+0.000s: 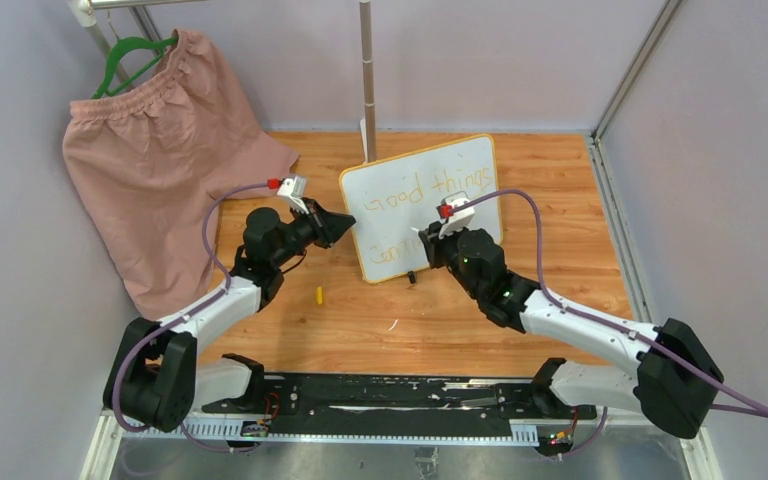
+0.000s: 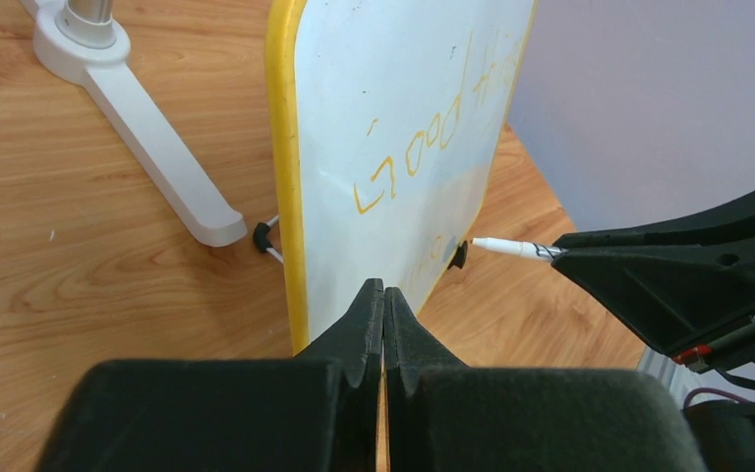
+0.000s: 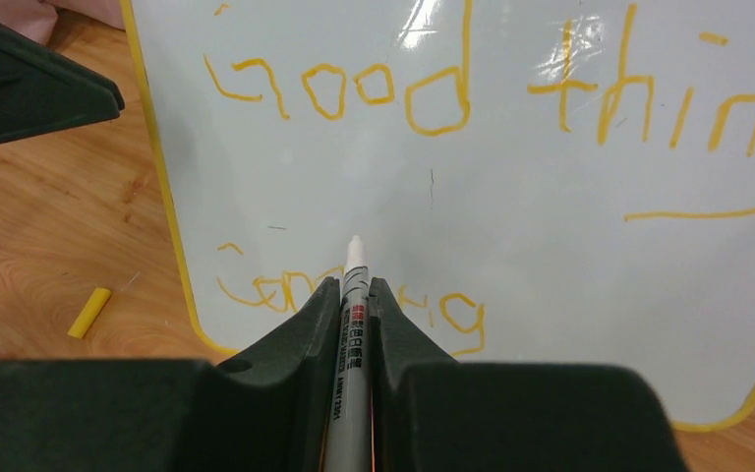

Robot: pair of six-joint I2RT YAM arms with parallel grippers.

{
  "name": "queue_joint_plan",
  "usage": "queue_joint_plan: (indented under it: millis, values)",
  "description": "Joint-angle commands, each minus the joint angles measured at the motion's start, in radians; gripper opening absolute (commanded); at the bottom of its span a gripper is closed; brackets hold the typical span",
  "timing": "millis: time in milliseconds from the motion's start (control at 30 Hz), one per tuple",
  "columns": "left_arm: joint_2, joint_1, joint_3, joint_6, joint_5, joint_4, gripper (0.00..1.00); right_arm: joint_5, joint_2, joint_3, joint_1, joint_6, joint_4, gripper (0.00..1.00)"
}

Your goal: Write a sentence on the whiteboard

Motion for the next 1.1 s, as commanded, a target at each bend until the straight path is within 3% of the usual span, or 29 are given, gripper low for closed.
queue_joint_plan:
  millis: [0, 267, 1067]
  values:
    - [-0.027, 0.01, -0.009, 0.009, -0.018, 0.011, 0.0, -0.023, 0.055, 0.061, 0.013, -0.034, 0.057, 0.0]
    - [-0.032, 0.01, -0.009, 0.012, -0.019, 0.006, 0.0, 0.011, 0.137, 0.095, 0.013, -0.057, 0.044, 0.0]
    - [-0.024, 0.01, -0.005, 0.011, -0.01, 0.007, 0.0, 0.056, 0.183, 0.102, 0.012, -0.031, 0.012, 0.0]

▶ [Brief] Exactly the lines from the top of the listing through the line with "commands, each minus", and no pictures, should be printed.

▶ [Reply]
+0.000s: 
+0.000s: 
+0.000s: 

Robot: pair of six-joint I2RT YAM arms with parallel grippers.

{
  "name": "queue_joint_plan",
  "usage": "queue_joint_plan: (indented under it: millis, values)",
  "description": "Joint-angle commands, each minus the joint angles measured at the motion's start, in radians; gripper opening absolute (commanded); at the bottom of its span a gripper is closed; brackets hold the typical span",

What the exercise required is now done.